Department of Pediatrics, Georgetown University Hospital, Washington, DC 20007, USA.
Pediatr Infect Dis J. 2010 Jun;29(6):511-3. doi: 10.1097/INF.0b013e3181d1e989.
While the impact of HAART on growth in children is well established, the influence of prior nutritional status on the response to HAART is not well known.
A retrospective study was conducted on 120 children in South Africa. Patients were divided into 3 groups (normal, moderately underweight, and severely underweight) based on weight-for-age z-scores (WAZ). Age, weight, height, CD4 cell percentage, and viral load were recorded at initiation of HAART and after 24 months of therapy. Data were analyzed using t-tests, chi tests, and one-way ANOVA.

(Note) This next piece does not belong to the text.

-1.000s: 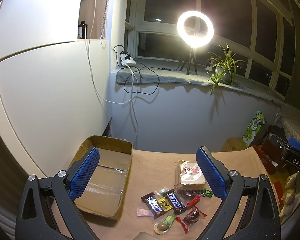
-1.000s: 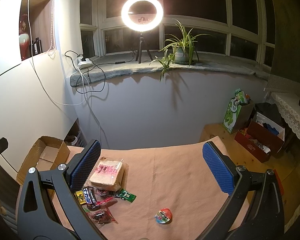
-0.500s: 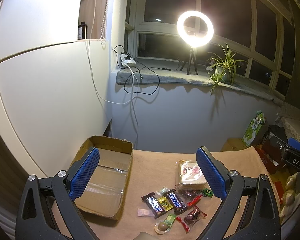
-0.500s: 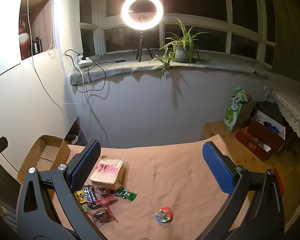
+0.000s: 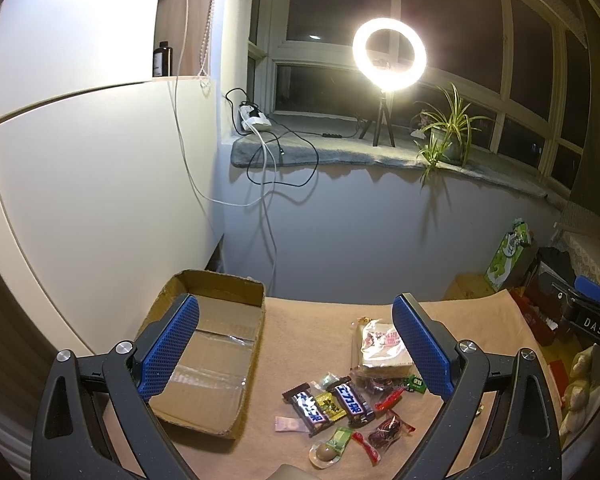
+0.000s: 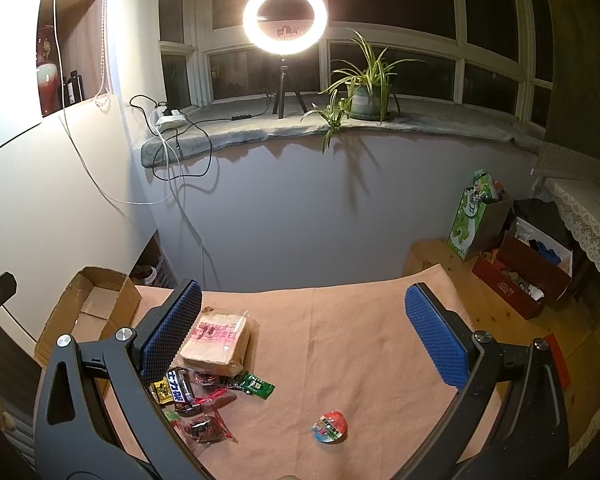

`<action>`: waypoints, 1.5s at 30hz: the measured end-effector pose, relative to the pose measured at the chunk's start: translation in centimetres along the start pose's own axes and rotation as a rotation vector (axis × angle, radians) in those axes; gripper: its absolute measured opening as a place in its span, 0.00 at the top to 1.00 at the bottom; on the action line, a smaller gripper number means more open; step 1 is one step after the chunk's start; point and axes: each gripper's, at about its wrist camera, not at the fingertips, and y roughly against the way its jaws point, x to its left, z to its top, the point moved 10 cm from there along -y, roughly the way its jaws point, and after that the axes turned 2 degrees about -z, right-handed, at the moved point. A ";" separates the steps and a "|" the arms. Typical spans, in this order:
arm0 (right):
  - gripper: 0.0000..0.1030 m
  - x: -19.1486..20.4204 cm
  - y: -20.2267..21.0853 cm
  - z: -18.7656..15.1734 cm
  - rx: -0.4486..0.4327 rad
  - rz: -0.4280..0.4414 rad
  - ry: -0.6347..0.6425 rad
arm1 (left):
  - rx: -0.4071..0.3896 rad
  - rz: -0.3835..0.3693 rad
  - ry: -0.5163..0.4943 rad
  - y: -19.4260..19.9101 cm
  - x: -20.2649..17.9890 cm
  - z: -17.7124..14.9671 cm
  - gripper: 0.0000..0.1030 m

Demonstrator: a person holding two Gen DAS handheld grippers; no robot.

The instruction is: Organize snacks

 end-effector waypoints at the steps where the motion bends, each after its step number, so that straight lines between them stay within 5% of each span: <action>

At baseline, 58% of children were normal weight, 18% moderately underweight, and 23% severely underweight. After 24 months of HAART, WAZ improved significantly in moderately and severely underweight patient groups compared with the normal group. Height-for-age z-scores (HAZ) increased in all 3 groups with severely underweight children gaining more height than normal weight counterparts. Weight-for-height z-scores (WHZ) normalized in the severely underweight group. Mean CD4 cell percentages increased significantly in all 3 groups while viral loads decreased significantly in all groups with no differences among the groups at the end of 24 months of therapy. Of the entire cohort, 75% achieved undetectable HIV RNA viral loads.
Underlying malnutrition does not adversely affect growth, immunologic or virologic response to HAART in HIV-infected children. Underweight children exhibit an equally robust response to treatment as their well-nourished peers.
尽管高效抗逆转录病毒治疗(HAART)对儿童生长的影响已得到充分证实,但先前的营养状况对 HAART 反应的影响尚不清楚。
对南非的 120 名儿童进行了一项回顾性研究。根据体重与年龄的 Z 评分(WAZ),患者被分为 3 组(正常、中度消瘦和重度消瘦)。在开始 HAART 时和治疗 24 个月后,记录年龄、体重、身高、CD4 细胞百分比和病毒载量。使用 t 检验、卡方检验和单因素方差分析进行数据分析。
基线时,58%的儿童体重正常,18%的儿童中度消瘦,23%的儿童重度消瘦。在接受 24 个月的 HAART 治疗后,中度和重度消瘦组的 WAZ 与正常组相比显著改善。在所有 3 组中,身高与年龄的 Z 评分(HAZ)均增加,重度消瘦儿童比体重正常的儿童增加更多身高。体重与身高的 Z 评分(WHZ)在重度消瘦组恢复正常。所有 3 组的平均 CD4 细胞百分比均显著增加,所有组的病毒载量均显著下降,治疗 24 个月结束时各组之间无差异。在整个队列中,75%的人达到了不可检测的 HIV RNA 病毒载量。
在感染 HIV 的儿童中,基础营养不良不会对 HAART 的生长、免疫或病毒学反应产生不利影响。消瘦儿童的治疗反应与营养良好的同龄人一样强劲。